■ TASK REQUIREMENTS: Below are some records. Output the lines from the first one through the line that holds "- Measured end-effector", exactly as written, with no pictures.

■ INPUT RECORDS:
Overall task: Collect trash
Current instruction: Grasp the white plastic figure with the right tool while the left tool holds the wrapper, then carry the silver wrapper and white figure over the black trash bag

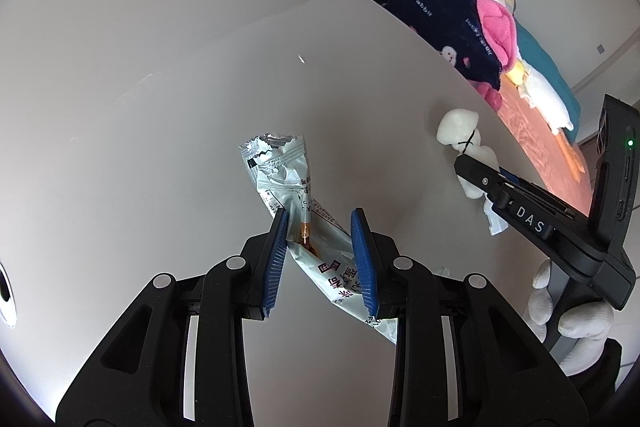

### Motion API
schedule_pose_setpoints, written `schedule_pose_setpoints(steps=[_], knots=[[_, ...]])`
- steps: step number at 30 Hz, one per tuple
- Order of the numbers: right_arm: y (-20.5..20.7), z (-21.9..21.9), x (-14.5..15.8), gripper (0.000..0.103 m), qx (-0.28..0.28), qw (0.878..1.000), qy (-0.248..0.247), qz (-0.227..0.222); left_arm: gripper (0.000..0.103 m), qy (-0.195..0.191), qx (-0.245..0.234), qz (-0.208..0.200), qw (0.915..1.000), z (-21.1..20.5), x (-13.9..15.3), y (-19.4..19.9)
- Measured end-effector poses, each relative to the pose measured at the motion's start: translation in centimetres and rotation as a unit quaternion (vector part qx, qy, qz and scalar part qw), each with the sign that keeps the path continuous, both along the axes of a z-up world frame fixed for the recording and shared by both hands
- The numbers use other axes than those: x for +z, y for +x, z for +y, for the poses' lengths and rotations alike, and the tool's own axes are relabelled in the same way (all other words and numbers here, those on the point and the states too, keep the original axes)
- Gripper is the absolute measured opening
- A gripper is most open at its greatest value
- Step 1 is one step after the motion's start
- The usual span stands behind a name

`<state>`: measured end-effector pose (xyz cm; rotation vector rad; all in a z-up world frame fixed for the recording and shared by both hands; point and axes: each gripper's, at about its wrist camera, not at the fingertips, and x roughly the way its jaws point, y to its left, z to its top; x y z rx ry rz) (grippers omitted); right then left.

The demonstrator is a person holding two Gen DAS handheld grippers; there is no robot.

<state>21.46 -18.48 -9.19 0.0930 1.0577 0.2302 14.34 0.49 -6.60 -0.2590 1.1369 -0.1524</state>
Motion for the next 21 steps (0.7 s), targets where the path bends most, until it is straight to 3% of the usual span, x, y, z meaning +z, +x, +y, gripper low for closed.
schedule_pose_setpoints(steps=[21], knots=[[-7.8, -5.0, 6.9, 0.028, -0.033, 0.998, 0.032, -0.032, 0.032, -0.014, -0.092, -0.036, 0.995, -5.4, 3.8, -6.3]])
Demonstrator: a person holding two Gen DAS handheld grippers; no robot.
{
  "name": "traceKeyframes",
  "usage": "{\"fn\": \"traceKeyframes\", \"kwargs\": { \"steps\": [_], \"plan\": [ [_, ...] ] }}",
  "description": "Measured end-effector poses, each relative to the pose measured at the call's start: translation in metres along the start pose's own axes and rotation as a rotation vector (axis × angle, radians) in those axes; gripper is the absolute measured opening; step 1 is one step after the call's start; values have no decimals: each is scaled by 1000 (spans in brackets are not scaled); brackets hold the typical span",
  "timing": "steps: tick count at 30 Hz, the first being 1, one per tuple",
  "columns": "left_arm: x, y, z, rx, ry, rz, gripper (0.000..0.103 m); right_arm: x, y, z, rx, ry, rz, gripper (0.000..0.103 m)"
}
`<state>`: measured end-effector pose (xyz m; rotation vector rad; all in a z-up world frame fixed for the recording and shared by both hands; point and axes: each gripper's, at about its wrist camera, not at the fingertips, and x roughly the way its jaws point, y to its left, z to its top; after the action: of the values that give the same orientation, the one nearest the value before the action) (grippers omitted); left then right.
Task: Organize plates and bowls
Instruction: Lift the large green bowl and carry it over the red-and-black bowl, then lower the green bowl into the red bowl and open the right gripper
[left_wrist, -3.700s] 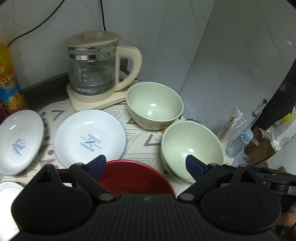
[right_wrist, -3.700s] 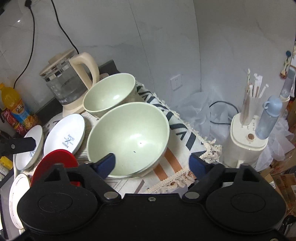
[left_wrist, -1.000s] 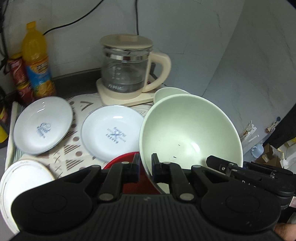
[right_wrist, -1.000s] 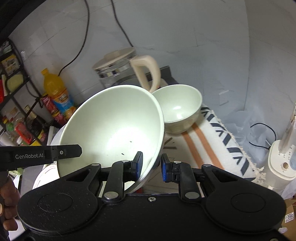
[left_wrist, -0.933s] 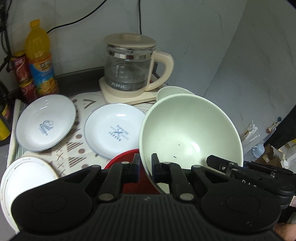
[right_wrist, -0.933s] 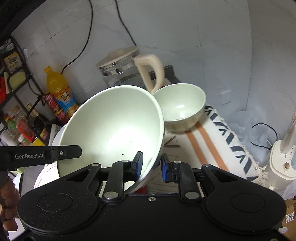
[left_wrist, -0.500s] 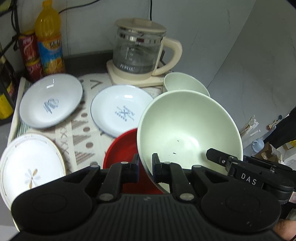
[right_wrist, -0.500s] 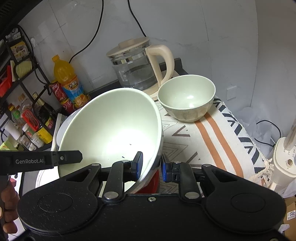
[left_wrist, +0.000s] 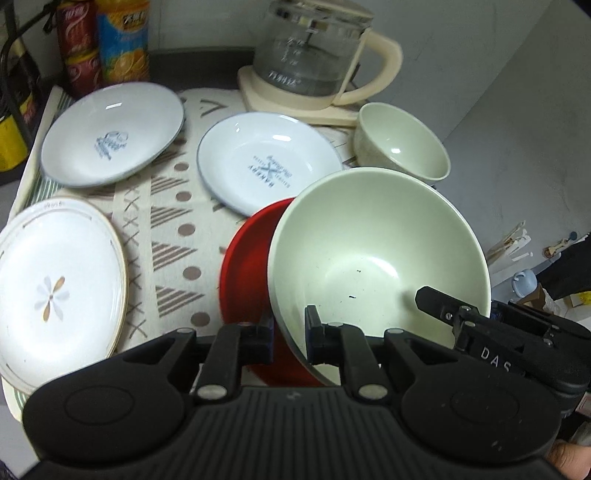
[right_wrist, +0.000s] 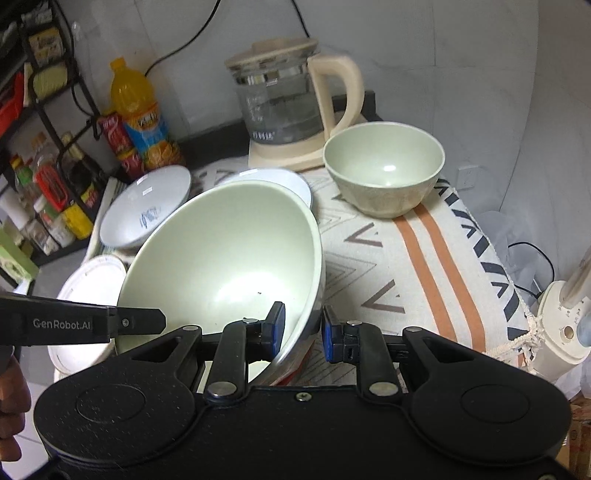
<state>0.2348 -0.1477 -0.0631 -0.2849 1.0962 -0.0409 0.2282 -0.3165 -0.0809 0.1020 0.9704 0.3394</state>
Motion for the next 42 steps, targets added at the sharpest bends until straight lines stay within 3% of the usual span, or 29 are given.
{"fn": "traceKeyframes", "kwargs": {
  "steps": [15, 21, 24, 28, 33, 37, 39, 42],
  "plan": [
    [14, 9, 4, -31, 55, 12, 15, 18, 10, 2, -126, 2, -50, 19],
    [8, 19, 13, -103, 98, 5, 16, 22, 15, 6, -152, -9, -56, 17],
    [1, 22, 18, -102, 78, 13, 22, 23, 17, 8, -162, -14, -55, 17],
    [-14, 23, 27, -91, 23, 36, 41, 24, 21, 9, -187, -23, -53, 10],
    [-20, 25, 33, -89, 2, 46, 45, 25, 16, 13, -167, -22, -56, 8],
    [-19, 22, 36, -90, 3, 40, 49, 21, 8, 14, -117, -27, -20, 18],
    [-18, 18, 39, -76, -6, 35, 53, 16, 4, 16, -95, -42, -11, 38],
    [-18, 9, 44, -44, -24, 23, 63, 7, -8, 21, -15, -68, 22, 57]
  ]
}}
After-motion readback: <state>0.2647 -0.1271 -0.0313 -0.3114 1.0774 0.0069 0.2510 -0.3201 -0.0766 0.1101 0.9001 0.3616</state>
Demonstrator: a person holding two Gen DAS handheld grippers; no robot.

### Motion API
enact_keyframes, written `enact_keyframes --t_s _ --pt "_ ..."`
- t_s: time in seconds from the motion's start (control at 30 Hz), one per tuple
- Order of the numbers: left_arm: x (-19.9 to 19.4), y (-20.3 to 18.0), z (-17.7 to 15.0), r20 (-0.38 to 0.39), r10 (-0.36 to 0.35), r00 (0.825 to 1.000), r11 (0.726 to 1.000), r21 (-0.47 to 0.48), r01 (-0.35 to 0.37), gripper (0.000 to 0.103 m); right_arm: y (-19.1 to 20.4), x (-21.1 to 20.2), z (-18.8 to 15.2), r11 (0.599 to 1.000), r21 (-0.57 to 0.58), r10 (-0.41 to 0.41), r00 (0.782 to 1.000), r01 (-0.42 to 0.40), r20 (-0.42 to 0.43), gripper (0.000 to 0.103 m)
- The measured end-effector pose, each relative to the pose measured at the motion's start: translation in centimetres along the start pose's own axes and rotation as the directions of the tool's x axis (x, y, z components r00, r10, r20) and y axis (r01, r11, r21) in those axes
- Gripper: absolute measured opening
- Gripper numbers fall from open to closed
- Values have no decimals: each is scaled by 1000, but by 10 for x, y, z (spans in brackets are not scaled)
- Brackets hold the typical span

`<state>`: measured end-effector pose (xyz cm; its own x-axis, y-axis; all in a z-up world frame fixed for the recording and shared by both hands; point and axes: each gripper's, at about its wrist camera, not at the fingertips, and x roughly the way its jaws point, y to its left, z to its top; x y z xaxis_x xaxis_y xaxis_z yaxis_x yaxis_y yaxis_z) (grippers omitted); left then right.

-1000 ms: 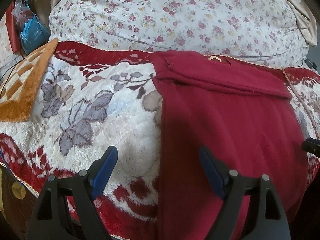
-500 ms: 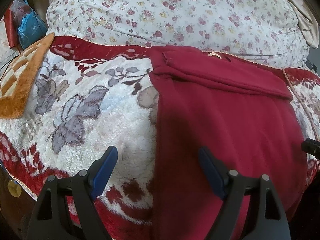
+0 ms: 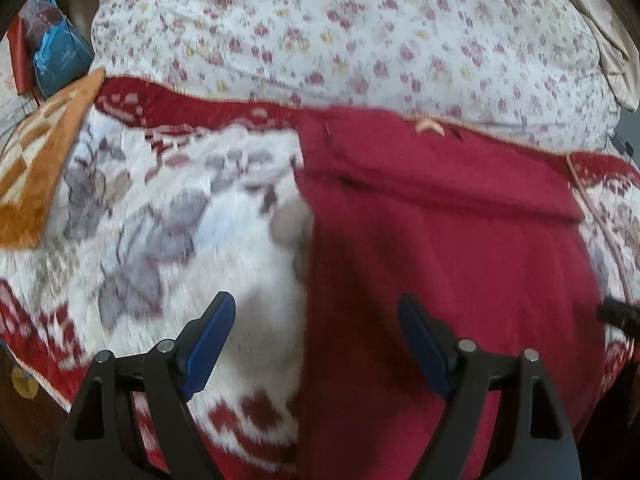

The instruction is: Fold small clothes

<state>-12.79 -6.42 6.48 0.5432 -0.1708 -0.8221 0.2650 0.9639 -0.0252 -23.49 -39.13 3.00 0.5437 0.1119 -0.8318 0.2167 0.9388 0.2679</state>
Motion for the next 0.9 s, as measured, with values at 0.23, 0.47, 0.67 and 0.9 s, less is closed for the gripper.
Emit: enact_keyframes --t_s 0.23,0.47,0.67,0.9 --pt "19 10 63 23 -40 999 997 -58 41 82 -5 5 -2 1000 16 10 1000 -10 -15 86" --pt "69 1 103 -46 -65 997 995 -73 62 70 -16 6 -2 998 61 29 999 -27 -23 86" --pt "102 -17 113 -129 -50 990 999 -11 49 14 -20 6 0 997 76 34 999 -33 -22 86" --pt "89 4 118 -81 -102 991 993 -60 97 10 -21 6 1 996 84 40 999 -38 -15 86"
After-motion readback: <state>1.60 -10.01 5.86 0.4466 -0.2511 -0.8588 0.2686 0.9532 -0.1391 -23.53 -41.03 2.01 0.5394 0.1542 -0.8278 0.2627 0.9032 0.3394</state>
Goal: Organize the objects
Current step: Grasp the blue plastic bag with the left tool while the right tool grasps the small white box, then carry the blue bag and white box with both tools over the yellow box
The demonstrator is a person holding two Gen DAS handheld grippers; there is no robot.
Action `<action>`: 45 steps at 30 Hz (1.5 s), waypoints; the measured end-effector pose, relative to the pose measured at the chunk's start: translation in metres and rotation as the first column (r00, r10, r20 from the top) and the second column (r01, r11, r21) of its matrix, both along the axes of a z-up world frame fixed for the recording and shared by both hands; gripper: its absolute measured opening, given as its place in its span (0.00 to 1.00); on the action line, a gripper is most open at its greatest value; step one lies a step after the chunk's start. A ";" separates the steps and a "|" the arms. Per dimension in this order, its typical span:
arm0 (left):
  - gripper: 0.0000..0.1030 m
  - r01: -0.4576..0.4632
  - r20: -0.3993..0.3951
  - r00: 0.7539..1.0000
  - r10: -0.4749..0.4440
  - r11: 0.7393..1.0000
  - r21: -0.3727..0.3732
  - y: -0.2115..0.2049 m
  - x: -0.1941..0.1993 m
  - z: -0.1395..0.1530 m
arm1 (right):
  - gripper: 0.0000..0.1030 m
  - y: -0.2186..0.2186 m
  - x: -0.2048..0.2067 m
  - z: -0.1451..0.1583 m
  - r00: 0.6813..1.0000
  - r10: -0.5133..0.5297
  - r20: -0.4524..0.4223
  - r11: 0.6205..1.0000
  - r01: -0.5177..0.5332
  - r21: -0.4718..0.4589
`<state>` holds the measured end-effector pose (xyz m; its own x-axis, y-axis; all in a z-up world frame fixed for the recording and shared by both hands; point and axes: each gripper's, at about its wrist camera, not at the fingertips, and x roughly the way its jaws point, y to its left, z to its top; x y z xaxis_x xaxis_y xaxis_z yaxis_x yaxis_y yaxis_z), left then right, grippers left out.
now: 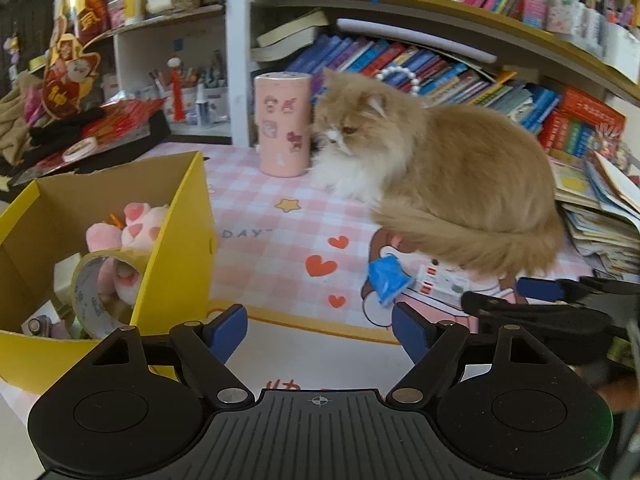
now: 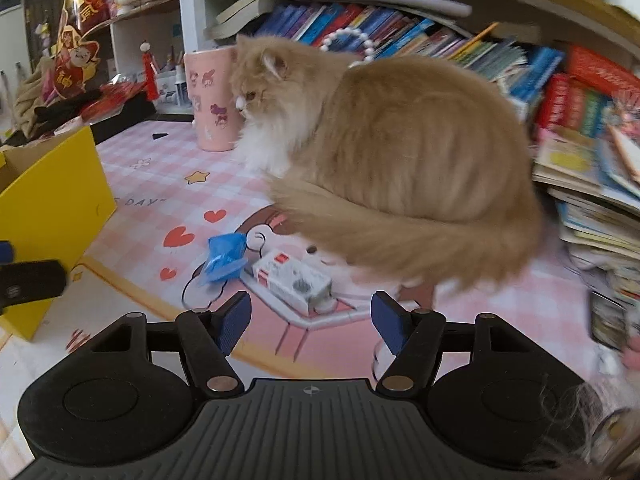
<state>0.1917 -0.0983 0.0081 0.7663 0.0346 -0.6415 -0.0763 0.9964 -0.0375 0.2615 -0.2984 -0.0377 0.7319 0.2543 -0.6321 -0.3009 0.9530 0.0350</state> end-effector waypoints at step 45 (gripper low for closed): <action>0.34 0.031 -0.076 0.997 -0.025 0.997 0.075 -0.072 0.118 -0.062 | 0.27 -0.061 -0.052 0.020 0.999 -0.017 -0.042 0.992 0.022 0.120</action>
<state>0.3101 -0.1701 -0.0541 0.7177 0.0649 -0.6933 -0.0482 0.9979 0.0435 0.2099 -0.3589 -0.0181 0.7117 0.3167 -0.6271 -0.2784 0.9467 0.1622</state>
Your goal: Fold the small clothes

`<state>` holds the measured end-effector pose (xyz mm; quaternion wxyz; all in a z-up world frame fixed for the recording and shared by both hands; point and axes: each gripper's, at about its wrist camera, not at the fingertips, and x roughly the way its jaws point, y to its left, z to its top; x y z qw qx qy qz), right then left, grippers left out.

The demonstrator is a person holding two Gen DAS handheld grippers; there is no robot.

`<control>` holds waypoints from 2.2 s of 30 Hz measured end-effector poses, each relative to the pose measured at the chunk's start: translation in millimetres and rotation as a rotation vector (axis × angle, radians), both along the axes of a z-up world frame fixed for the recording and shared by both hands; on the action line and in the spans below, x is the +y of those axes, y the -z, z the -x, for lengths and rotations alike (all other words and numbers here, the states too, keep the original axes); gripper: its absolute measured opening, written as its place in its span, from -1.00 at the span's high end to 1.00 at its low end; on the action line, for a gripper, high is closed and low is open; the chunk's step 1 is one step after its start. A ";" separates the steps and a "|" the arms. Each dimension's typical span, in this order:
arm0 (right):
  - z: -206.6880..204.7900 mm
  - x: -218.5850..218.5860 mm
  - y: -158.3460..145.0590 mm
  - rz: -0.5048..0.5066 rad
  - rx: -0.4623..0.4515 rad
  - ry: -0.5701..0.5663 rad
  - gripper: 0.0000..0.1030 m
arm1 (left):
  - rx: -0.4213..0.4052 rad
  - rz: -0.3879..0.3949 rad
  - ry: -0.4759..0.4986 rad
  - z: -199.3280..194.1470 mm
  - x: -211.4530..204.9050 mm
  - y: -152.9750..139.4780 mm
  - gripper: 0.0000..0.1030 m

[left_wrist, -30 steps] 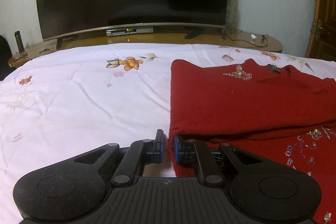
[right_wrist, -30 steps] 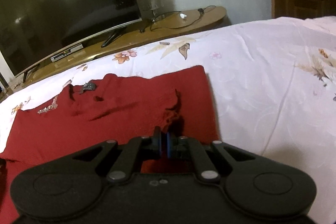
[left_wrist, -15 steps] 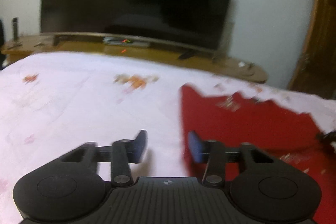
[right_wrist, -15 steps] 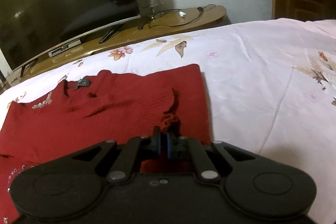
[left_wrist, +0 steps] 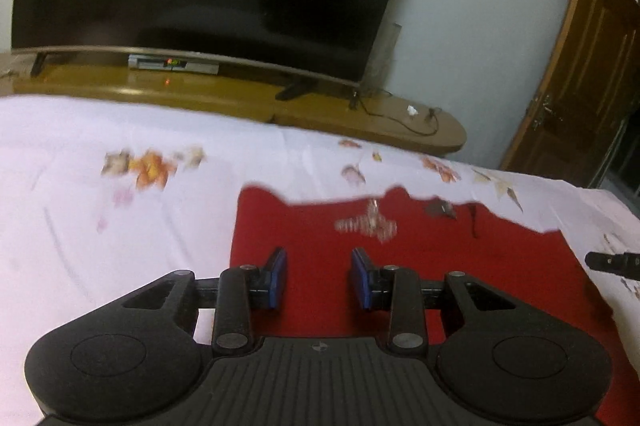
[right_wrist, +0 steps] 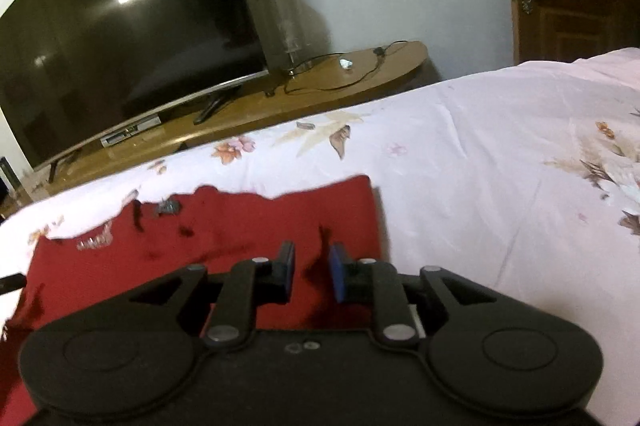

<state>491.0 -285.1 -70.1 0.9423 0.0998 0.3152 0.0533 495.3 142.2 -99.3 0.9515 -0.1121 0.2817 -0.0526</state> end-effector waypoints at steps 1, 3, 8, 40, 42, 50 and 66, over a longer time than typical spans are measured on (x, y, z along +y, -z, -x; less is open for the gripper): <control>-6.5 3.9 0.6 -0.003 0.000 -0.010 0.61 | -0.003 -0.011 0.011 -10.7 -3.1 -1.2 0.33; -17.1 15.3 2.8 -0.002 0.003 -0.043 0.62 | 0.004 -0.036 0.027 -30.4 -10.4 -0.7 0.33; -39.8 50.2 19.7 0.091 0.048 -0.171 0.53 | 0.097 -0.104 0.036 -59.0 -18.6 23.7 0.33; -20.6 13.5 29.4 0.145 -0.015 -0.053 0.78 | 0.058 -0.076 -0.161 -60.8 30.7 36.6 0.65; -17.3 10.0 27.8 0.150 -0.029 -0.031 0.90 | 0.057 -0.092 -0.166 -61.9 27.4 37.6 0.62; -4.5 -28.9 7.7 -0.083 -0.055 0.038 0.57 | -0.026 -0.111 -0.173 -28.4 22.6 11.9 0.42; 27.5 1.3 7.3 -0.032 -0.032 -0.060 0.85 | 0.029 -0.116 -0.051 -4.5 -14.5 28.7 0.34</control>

■ RESPONSE TO THIS TASK:
Overall task: Collect trash
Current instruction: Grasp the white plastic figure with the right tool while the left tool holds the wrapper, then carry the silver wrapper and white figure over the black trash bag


### Motion API
schedule_pose_setpoints, written `schedule_pose_setpoints(steps=[_], knots=[[_, ...]])`
- steps: step number at 30 Hz, one per tuple
- Order of the numbers: right_arm: y (-20.5..20.7), z (-21.9..21.9), x (-14.5..15.8), gripper (0.000..0.103 m), qx (-0.28..0.28), qw (0.878..1.000), qy (-0.248..0.247), qz (-0.227..0.222); left_arm: gripper (0.000..0.103 m), qy (-0.195..0.191), qx (-0.245..0.234), qz (-0.208..0.200), qw (0.915..1.000), z (-21.1..20.5), x (-13.9..15.3), y (-19.4..19.9)
- Measured end-effector poses, each relative to the pose measured at the motion's start: translation in centimetres and rotation as a unit quaternion (vector part qx, qy, qz and scalar part qw), each with the sign that keeps the path continuous, both along the axes of a z-up world frame fixed for the recording and shared by both hands

No more work remains on this exercise.